Canadian Biomass Magazine

Every fibre has a home

June 15, 2015
By Andrew Macklin

June 15, 2015 - It has been easy to be led down the path of debate and discussion in Nova Scotia, enticed by the opportunity to provide an opinion on the fibre controversy playing out in the media.

Rarely a week goes by without an editorial or a social media comment posted exclaiming the idea that quality sawlogs are making their way into hammermills and biomass boilers from Port Hawkesbury to the Musquodoboit Valley. Claims spread like wildfire that high-quality fibre is being used where low-quality fibre belongs, getting pressed and burned for use in biomass operations.

So when I had the opportunity to look first-hand at what was happening in Nova Scotia, I couldn’t resist the temptation to address the fibre issue.From my observations taken from a few days travelling through the biomass operations and woodlands of central Nova Scotia, there is simply no evidence of a fibre controversy.

On the site of the Scotia Atlantic Biomass pellet plant (see page 10 for our feature story), stacks of deadwood and low-value timber are plentiful, but the high-value logs are non-existent.
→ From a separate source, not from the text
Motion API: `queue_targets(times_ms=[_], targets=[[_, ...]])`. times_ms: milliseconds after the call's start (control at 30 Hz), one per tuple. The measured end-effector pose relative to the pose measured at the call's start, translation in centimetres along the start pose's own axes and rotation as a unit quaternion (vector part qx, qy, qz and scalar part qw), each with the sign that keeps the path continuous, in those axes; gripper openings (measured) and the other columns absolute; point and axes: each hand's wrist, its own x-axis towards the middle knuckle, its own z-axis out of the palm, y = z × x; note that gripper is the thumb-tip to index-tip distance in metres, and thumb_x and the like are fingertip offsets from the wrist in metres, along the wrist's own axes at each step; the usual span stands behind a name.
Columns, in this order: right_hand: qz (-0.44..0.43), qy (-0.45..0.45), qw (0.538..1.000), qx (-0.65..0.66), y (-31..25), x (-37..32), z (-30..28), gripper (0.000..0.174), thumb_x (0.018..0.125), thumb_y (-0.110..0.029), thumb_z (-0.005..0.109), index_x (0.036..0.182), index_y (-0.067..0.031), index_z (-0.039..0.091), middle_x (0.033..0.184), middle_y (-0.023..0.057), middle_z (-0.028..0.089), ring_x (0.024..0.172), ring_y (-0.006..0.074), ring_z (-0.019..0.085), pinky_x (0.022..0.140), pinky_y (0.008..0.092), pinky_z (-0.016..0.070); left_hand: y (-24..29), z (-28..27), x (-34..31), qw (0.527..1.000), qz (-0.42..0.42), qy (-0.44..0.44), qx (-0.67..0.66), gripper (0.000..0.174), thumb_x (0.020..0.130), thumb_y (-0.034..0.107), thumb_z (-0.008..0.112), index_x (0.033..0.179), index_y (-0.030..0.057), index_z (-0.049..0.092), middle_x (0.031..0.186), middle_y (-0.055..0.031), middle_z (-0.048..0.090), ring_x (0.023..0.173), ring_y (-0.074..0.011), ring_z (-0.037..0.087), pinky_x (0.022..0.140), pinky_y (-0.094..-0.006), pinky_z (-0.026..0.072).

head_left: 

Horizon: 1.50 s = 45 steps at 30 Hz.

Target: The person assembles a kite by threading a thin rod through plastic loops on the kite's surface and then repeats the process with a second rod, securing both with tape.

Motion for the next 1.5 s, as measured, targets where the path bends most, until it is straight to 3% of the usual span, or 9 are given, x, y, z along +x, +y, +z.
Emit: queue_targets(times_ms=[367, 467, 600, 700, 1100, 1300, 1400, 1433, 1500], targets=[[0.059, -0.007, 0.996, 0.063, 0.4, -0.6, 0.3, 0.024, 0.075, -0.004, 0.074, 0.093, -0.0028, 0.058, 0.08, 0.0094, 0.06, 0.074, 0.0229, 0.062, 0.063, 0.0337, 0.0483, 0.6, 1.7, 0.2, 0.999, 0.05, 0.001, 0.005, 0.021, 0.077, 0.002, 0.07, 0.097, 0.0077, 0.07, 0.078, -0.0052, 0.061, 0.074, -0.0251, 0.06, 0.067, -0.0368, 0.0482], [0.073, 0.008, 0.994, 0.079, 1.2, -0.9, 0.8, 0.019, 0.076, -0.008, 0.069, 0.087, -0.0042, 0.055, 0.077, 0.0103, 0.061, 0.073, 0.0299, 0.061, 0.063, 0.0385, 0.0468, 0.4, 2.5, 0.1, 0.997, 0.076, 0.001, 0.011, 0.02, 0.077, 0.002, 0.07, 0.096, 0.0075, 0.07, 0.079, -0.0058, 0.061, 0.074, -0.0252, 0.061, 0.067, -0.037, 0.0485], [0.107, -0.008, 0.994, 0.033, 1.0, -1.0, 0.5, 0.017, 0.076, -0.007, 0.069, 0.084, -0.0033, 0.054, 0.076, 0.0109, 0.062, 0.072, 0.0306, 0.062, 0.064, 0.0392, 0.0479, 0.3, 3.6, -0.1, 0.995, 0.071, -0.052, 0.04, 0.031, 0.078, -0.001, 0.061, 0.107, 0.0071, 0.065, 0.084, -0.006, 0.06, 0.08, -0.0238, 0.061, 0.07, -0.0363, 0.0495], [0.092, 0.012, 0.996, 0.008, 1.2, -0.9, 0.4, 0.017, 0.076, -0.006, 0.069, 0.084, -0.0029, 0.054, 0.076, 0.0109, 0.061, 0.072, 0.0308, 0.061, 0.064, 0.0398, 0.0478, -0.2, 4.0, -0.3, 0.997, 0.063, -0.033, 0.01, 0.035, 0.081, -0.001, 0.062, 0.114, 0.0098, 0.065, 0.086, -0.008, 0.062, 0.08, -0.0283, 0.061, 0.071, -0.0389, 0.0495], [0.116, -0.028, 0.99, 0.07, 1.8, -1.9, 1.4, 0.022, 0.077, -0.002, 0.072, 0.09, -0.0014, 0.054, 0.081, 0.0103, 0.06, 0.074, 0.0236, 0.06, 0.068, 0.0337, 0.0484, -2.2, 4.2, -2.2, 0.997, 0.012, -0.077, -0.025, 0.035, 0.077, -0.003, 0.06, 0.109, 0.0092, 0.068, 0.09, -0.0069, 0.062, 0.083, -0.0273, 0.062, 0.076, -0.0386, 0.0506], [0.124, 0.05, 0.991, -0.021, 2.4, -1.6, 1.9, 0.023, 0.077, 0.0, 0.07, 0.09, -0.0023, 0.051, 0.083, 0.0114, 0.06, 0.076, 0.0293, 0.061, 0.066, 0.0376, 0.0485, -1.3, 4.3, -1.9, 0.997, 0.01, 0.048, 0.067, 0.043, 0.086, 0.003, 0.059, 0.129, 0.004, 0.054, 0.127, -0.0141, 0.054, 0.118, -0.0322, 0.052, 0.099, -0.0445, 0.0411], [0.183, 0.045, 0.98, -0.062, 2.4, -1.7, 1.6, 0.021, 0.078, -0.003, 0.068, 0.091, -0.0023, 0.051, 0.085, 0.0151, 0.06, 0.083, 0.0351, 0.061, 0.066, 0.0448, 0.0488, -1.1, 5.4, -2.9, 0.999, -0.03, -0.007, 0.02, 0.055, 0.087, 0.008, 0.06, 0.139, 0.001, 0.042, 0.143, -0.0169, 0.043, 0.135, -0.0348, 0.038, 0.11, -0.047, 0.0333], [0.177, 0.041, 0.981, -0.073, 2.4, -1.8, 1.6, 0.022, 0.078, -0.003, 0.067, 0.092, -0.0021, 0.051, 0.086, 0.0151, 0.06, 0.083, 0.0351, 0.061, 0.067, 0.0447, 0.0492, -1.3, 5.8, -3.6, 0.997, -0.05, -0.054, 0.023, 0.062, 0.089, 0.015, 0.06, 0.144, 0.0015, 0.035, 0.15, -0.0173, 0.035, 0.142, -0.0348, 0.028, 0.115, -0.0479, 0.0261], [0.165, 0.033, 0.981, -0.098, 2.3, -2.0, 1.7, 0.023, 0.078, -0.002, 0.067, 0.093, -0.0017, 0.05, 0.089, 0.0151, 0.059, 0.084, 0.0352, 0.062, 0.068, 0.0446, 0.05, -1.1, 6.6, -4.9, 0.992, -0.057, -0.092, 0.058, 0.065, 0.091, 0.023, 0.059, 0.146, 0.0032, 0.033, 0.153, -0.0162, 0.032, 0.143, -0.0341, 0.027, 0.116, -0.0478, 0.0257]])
They do not find themselves in the yard at Scotia Atlantic, as contractors look to the area’s sawmills to purchase the high-value fibre cut alongside the wood earmarked for pellet production.
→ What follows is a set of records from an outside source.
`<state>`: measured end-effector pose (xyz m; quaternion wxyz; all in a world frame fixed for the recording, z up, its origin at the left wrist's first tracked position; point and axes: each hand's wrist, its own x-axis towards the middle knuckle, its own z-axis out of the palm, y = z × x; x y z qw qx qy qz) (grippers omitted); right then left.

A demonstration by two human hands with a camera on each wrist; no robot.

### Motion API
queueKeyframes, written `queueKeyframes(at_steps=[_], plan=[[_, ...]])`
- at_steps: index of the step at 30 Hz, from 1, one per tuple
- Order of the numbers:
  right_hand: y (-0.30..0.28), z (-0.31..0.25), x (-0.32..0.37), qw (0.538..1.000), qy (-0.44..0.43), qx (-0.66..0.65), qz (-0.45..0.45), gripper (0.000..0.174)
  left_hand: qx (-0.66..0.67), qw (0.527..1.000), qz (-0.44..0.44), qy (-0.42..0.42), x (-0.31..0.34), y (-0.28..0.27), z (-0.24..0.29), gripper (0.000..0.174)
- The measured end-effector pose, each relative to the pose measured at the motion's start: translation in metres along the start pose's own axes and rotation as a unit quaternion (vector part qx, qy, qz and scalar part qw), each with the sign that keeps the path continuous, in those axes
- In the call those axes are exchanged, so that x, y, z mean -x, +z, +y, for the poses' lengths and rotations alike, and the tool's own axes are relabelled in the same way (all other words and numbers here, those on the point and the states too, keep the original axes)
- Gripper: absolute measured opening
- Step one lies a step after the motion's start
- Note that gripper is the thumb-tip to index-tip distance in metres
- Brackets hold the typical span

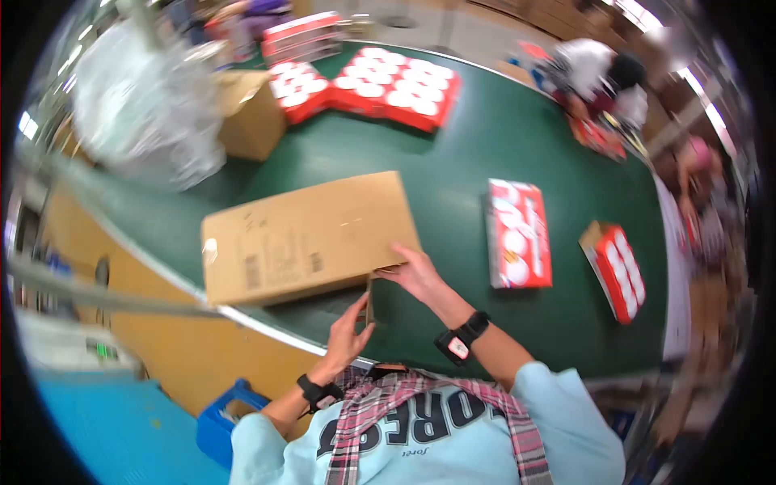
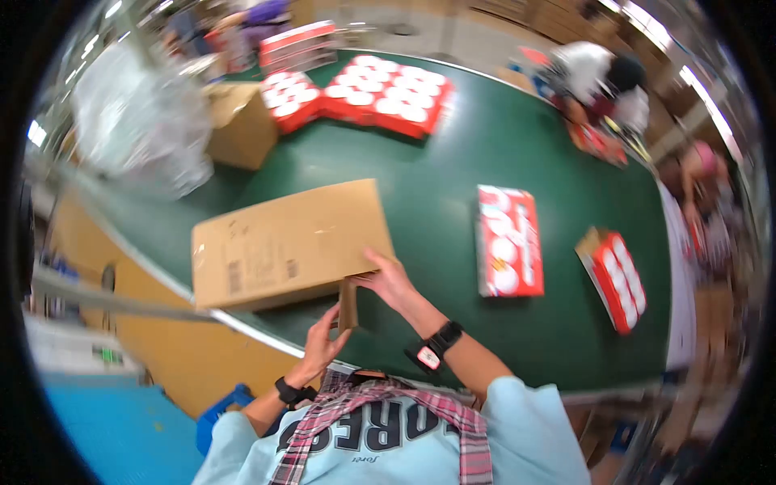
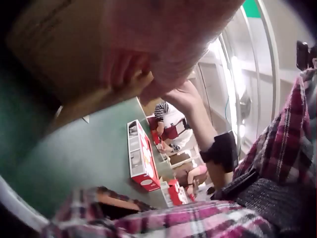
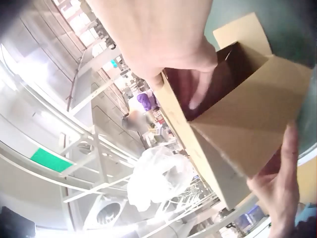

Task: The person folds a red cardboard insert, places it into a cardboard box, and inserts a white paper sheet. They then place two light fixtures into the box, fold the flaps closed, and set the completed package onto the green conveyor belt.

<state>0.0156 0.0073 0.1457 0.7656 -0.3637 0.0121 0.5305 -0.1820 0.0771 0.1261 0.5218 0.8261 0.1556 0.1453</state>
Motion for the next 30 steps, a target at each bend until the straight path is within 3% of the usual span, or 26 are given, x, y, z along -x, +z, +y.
queueKeyframes(at_steps=[2, 4, 8, 9, 10, 12, 13, 14, 16, 18, 19, 20, 22, 24, 25, 29, 30], plan=[[-0.019, -0.024, 0.025, 0.997, -0.067, 0.047, -0.002, 0.043, -0.008, 0.99, -0.137, 0.012, -0.008, 0.005, 0.011, 0.05], [-0.026, -0.067, 0.06, 0.995, -0.1, -0.009, -0.009, 0.043, -0.058, 0.947, -0.317, -0.008, -0.008, 0.016, 0.025, 0.044], [-0.051, -0.183, 0.138, 0.965, -0.249, -0.032, -0.076, 0.042, -0.077, 0.918, -0.389, -0.023, -0.007, 0.058, 0.087, 0.039], [-0.062, -0.213, 0.166, 0.965, -0.255, -0.041, -0.036, 0.039, -0.079, 0.91, -0.407, 0.014, -0.01, 0.069, 0.086, 0.038], [-0.068, -0.234, 0.195, 0.944, -0.327, -0.032, 0.019, 0.037, -0.081, 0.906, -0.416, 0.015, -0.011, 0.08, 0.095, 0.037], [-0.104, -0.281, 0.249, 0.914, -0.403, 0.004, 0.038, 0.036, -0.082, 0.901, -0.425, 0.005, -0.019, 0.1, 0.115, 0.036], [-0.124, -0.3, 0.271, 0.899, -0.432, -0.006, 0.068, 0.039, -0.087, 0.904, -0.415, 0.063, -0.023, 0.112, 0.1, 0.034], [-0.146, -0.319, 0.294, 0.877, -0.469, 0.008, 0.103, 0.04, -0.081, 0.904, -0.416, 0.064, -0.03, 0.123, 0.106, 0.034], [-0.211, -0.361, 0.319, 0.854, -0.489, 0.007, 0.176, 0.041, -0.067, 0.907, -0.411, 0.058, -0.039, 0.142, 0.116, 0.033], [-0.249, -0.39, 0.34, 0.838, -0.51, -0.023, 0.192, 0.04, -0.063, 0.905, -0.419, 0.045, -0.047, 0.157, 0.111, 0.033], [-0.295, -0.424, 0.337, 0.854, -0.496, -0.086, 0.132, 0.043, -0.066, 0.901, -0.428, 0.036, -0.052, 0.164, 0.112, 0.033], [-0.331, -0.452, 0.335, 0.85, -0.515, -0.067, 0.088, 0.046, -0.069, 0.897, -0.436, 0.027, -0.057, 0.171, 0.112, 0.033], [-0.351, -0.468, 0.348, 0.813, -0.537, 0.077, 0.212, 0.058, -0.069, 0.89, -0.45, 0.018, -0.065, 0.183, 0.109, 0.035], [-0.397, -0.479, 0.337, 0.83, -0.442, 0.058, 0.335, 0.07, -0.073, 0.888, -0.455, 0.0, -0.072, 0.189, 0.1, 0.037], [-0.406, -0.475, 0.332, 0.837, -0.429, 0.083, 0.329, 0.078, -0.076, 0.888, -0.453, -0.011, -0.076, 0.191, 0.092, 0.038], [-0.415, -0.437, 0.286, 0.844, -0.446, 0.038, 0.296, 0.029, -0.071, 0.888, -0.453, -0.033, -0.09, 0.195, 0.065, 0.037], [-0.404, -0.422, 0.276, 0.855, -0.423, 0.031, 0.297, 0.026, -0.094, 0.876, -0.472, -0.014, -0.094, 0.195, 0.058, 0.037]])
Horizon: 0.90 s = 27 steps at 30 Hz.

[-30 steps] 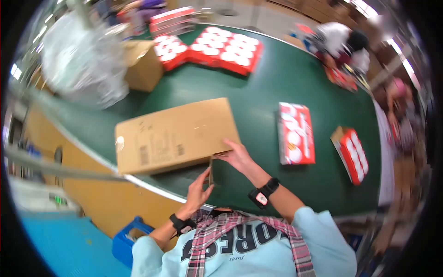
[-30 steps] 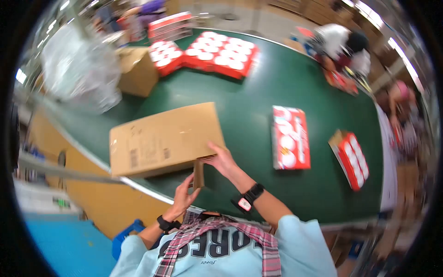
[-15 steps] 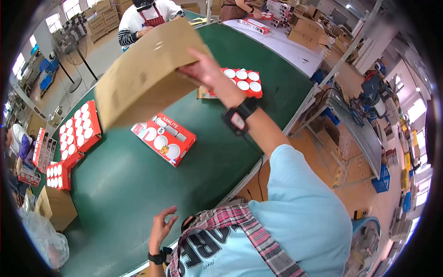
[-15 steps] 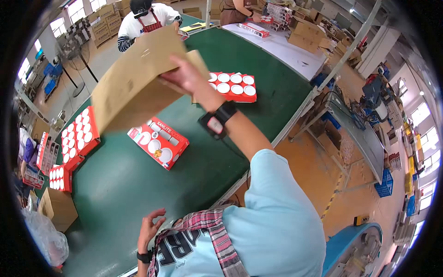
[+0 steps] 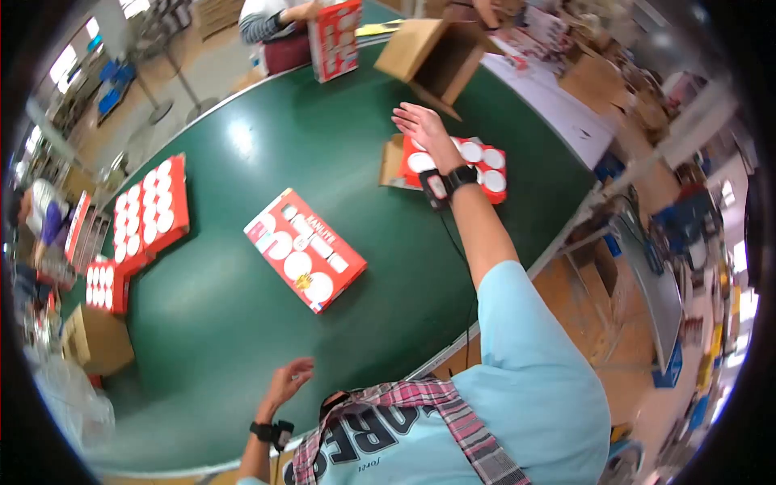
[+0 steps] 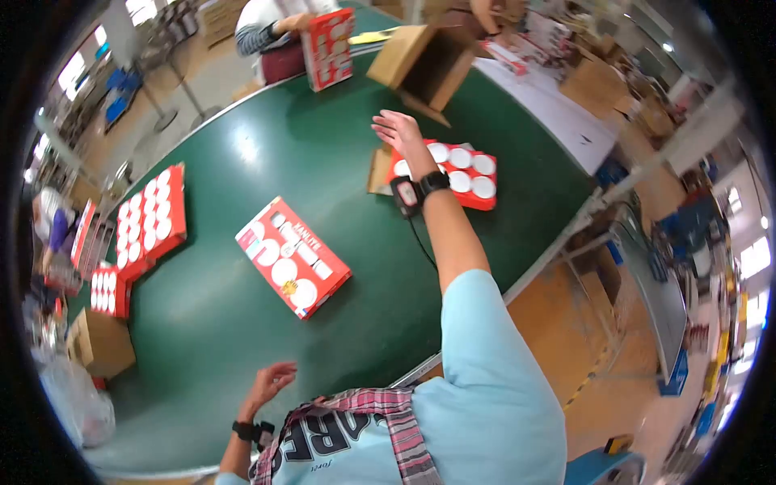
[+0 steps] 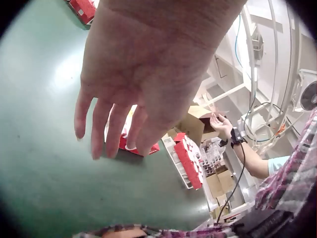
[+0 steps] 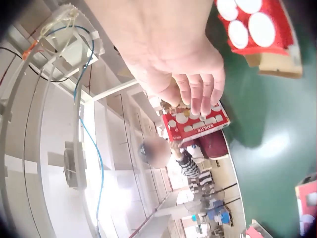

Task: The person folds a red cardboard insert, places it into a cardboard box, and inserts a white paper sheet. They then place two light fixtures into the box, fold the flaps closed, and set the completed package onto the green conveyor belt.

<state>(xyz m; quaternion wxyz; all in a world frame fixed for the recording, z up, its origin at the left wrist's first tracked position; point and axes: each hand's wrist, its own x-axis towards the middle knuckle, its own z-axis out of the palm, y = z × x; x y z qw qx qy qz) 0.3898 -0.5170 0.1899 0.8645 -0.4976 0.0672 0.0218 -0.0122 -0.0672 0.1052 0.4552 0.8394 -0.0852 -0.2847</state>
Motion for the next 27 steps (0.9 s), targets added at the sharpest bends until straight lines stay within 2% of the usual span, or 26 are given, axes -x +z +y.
queueKeyframes(at_steps=[2, 3, 4, 5, 6, 10, 14, 18, 20, 22, 24, 26, 27], plan=[[0.002, 0.043, -0.002, 0.995, -0.001, -0.057, -0.081, 0.028, -0.049, 0.999, -0.006, -0.004, -0.005, -0.017, -0.017, 0.036], [0.01, 0.064, 0.0, 0.993, -0.023, -0.028, -0.112, 0.032, -0.033, 0.999, 0.015, 0.0, -0.007, -0.026, -0.022, 0.034], [0.017, 0.081, -0.004, 0.995, 0.027, -0.026, -0.091, 0.032, 0.024, 0.998, 0.052, 0.02, -0.009, -0.034, -0.035, 0.033], [0.022, 0.1, -0.002, 0.993, 0.013, 0.024, -0.111, 0.034, 0.049, 0.997, 0.063, -0.008, -0.01, -0.048, -0.042, 0.033], [0.04, 0.106, 0.012, 0.993, 0.051, 0.05, -0.091, 0.035, 0.013, 0.995, 0.099, 0.027, -0.008, -0.066, -0.051, 0.032], [0.119, 0.148, 0.038, 0.973, 0.093, 0.151, -0.146, 0.034, 0.097, 0.951, 0.294, -0.013, 0.037, -0.142, -0.098, 0.03], [0.22, 0.196, 0.074, 0.945, 0.077, 0.222, -0.227, 0.028, 0.257, 0.839, 0.471, -0.095, 0.119, -0.219, -0.154, 0.034], [0.33, 0.256, 0.118, 0.913, 0.074, 0.279, -0.288, 0.03, 0.291, 0.705, 0.64, -0.097, 0.201, -0.289, -0.216, 0.044], [0.387, 0.302, 0.129, 0.902, 0.091, 0.262, -0.331, 0.033, 0.303, 0.659, 0.684, -0.082, 0.234, -0.33, -0.248, 0.051], [0.453, 0.356, 0.138, 0.888, 0.084, 0.265, -0.366, 0.035, 0.3, 0.626, 0.716, -0.076, 0.253, -0.366, -0.272, 0.067], [0.531, 0.412, 0.148, 0.872, 0.062, 0.259, -0.41, 0.037, 0.296, 0.619, 0.725, -0.056, 0.265, -0.395, -0.295, 0.083], [0.61, 0.466, 0.156, 0.858, 0.041, 0.233, -0.455, 0.048, 0.339, 0.577, 0.741, -0.051, 0.265, -0.417, -0.304, 0.089], [0.65, 0.484, 0.162, 0.854, 0.006, 0.227, -0.469, 0.053, 0.332, 0.58, 0.742, -0.052, 0.266, -0.426, -0.31, 0.09]])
No place was that more clearly seen than in the forest to the east of Stewiacke, where a lengthy network of roadside piles showed the vast value chain of the freshly-cut logs. Along the road sat nine stacks, each designated for the various sawmills, pulp mills, and biomass operations that the pile was destined for. Each pile a different quality of log, a different species of wood, and a different quality of fibre ready to be picked up and taken to the mill.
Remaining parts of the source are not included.